St. Thomas Aquinas stated that man’s greatest achievement is joy. I’m sure Tommy boy wasn’t talking about coaching youth soccer but the feeling that courses through my veins when I’m working with kids seems an awful lot like what was being referred to by the wise, old Dominican lad.

I consider myself very lucky in that I spent several years studying at the National Coaching Institute under fine people like Olympic Track & Field Andy Higgins. Maybe I always had it in me but while I was there I came to the full realization that working with kids is a joy in itself. Coaching is not about soccer but about the children. It is about their need for fun, their laughter, their joy in simply kicking a ball. And if I can help them through the vehicle that is soccer to grow and develop then that is a great bonus.

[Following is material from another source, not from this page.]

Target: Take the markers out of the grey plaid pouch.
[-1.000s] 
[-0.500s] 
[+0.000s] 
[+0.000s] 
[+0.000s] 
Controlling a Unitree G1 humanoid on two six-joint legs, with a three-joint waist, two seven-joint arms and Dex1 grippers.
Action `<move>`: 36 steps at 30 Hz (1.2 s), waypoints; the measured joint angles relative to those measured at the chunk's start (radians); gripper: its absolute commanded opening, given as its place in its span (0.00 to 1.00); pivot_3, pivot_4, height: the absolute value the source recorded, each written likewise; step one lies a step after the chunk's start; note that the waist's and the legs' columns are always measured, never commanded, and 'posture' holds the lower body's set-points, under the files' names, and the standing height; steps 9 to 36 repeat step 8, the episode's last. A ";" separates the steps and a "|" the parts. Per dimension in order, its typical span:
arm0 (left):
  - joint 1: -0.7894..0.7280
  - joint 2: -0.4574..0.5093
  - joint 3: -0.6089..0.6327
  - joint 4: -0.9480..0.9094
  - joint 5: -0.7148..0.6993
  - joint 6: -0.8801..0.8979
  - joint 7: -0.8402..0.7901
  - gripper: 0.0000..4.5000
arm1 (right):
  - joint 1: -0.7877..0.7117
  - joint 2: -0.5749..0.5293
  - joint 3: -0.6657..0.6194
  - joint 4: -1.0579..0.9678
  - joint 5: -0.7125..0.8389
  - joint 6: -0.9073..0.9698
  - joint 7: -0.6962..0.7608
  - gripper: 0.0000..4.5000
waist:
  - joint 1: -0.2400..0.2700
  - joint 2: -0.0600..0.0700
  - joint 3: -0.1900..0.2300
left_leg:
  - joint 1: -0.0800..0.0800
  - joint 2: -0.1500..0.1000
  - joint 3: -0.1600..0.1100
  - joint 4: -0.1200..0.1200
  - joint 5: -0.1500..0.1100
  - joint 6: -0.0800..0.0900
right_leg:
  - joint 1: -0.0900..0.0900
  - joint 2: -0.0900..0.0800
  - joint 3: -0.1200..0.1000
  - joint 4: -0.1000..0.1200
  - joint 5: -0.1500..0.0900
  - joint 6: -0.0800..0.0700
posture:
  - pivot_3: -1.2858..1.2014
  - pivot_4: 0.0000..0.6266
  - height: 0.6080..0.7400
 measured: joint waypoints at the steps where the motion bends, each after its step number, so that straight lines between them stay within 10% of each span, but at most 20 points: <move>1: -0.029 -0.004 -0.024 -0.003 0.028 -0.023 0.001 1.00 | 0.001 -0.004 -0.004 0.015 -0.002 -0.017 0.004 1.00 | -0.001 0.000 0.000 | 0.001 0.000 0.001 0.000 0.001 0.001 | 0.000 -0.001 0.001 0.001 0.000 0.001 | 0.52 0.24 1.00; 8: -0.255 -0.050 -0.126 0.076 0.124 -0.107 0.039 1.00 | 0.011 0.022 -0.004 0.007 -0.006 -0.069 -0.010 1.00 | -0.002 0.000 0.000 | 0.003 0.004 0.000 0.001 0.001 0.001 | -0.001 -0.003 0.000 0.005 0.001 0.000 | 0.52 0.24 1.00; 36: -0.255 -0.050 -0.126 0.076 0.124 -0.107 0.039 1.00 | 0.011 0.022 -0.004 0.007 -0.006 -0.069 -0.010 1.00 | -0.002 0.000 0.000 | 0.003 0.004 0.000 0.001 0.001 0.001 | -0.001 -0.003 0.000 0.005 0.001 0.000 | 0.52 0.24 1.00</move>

To coach children is, for me, a privilege and a tremendously exciting challenge.

I used to play a lot of soccer. I was kind of OK as a player. I went into coaching partly because I didn’t like the coaching that I was observing. I also felt that as a player I had something special to give the children. It took me several years to become fully aware that coaching children is not something defined by one’s ability to play the game but rather by one’s ability to enjoy children and one’s willingness to work with the kids at the level at which they can excel. This is a tough place to get to for many coaches.

I see many young coaches, who often have been decent players but can no longer play at the level that they feel their talents deserve. They want to maintain contact with the sport. They do so by ‘coaching’ children. But there is a problem. They are not ready to be coaches.

In their minds they really haven’t left the playing side of the game behind. They really want to play. So convinced are they of the great contribution that they have to make to our children’s development that they don’t even bother to educate themselves as to the meaning of coaching children. They aren’t aware of, far less understand, the basic truths that children must be engaged, they want competition, they want intensity, they want to be active and most of all they want to have fun.

Instead, these frustrated players often, having skimmed through a couple of ‘how-to’ books, talked to their peers or remembered some drills, subject our children to tedious, mind numbing, ever-lasting, boring routines and drills. If these fellows want to be real coaches to our children then they must get beyond their own fantasies and, instead, address the needs of the children. If they do so I’m sure that they will come to experience the true joy of coaching children.

Gerald Steele

Gerald Steele played soccer in High School, College, and Adult Amateur Soccer over the course of 37 years in Scotland, England, and Canada. He has coached in the Greater Toronto Area since 1997 at many levels including Recreational, All Star, Development, Competitive, OSA (Ontario Soccer Association) District, OSA Regional, High School, and Academy. Contact Gerald Steele at geraldsteele@rogers.com.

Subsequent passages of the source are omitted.